The short version: the code didn’t break because AI wrote bad code
It broke because two people were steering two different AI assistants against the same repo with slightly different mental models, different prompts, and different assumptions about what was already true. The failures weren’t dramatic. They were small, boring, expensive mismatches. Wrong file touched. Right file, wrong pattern. Correct feature, stale interface. Tests passed locally and failed once another branch landed. We spent more time reconciling intent than fixing syntax.
Hot Glue got better once we stopped treating the assistants like interchangeable pair programmers and started treating them like fast, inconsistent junior contributors with no shared memory. That changed how we split work, how we wrote prompts, and how we reviewed diffs.
This is what actually broke, who had to fix it, and what we changed after getting burned a few times.
The setup we thought would work
There were two of us building inside MakerWS, both moving fast, both using AI heavily. One of us was driving larger backend and data model changes. The other was shaping UI flows, edge cases, and cleanup work. We weren’t using the same assistant all the time, and that mattered more than I expected. Even when both assistants could produce valid code, they pushed toward different structures.
One assistant tended to preserve existing patterns and make smaller edits. The other liked broader refactors, renamed things more aggressively, and often “improved” code that wasn’t part of the task. In isolation, both behaviors were useful. In a shared codebase, they collided.
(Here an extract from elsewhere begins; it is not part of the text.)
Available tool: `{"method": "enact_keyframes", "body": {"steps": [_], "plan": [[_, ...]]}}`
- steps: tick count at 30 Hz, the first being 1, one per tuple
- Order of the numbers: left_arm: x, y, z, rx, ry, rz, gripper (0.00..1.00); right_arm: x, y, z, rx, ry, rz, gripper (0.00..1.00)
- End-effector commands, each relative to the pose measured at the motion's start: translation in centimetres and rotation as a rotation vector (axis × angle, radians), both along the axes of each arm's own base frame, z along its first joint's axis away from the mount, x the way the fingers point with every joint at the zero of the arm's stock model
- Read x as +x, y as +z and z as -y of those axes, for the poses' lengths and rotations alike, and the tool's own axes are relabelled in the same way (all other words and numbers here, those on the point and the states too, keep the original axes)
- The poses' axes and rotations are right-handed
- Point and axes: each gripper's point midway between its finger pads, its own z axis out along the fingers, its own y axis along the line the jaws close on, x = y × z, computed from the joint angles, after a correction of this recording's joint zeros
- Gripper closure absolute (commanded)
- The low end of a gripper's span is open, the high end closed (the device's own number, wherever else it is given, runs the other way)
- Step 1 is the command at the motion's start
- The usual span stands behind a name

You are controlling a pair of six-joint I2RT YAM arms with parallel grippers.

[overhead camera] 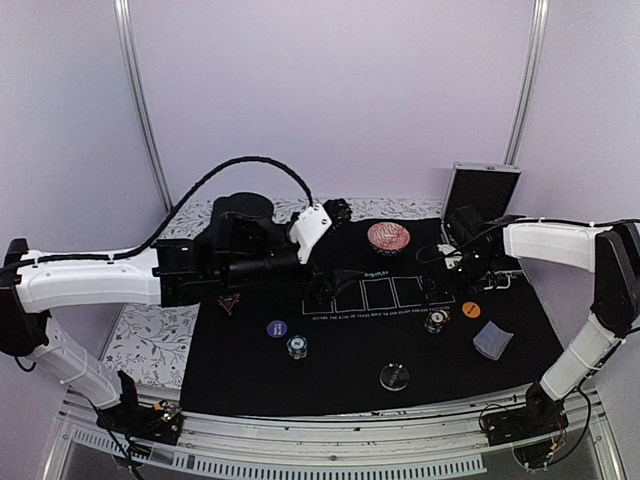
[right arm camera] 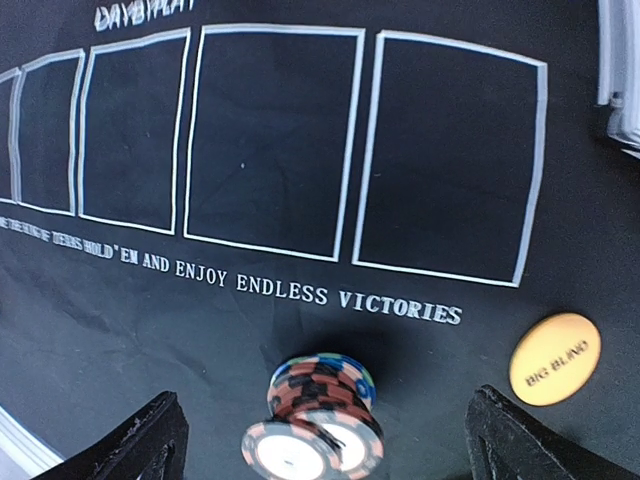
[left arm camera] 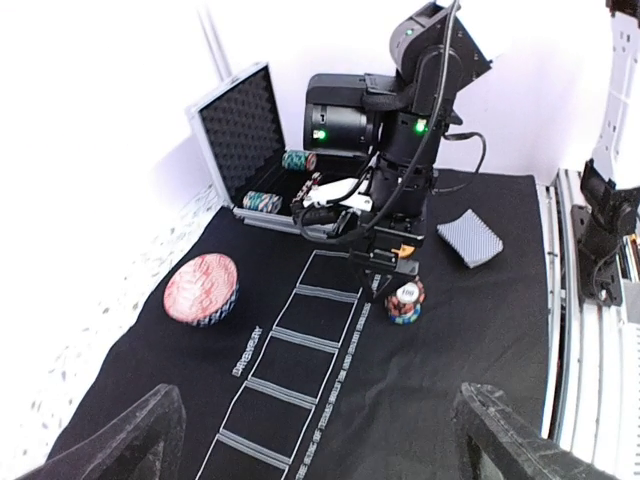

The repo itself wasn’t huge, but it had enough moving parts for coordination mistakes to hurt:
- a web app with a server-rendered frontend and client-side interactions
- API routes and background job logic
- a database schema that changed quickly in the early phases
- shared utility files used in more places than either assistant usually realized
Our initial workflow was simple. Too simple. We each opened the repo, pulled latest, gave our assistant a task, reviewed the output, ran local checks, and committed. That sounds fine until both people are modifying overlapping assumptions without noticing.
We didn’t have a hard contract for prompts. We didn’t have a required “read these files first” step. We didn’t have a rule about whether assistants could refactor adjacent code. So each assistant made a locally reasonable choice, and the combined result was unstable.

What broke first: shared types drifted faster than the UI
The first repeat failure was type drift. We’d change a backend response shape on one branch, then the other branch would add UI against the old shape because the assistant had cached context from earlier files or because the prompt included an older example.
A typical version looked like this. Developer one changed a job status object from:
{ status: “running”, progress: 40 }
to something more explicit:
{ state: “running”, percentComplete: 40, startedAt: … }
That was a reasonable change. It made the API clearer. But on another branch, the UI assistant was told to “show a progress bar for running jobs using the existing job status payload.” It scanned examples, found status and progress in nearby files, and built a clean component around fields that no longer existed on main.
No one caught it immediately because each branch worked against its own snapshot. The merge didn’t create a syntax conflict. It created a semantic one. The frontend compiled. The progress bar stayed empty.
Who fixed it? Usually the person merging later, which was often me. That’s one of the annoying patterns here. The cost didn’t fall on the person who created the mismatch. It fell on whoever had enough context to see both sides.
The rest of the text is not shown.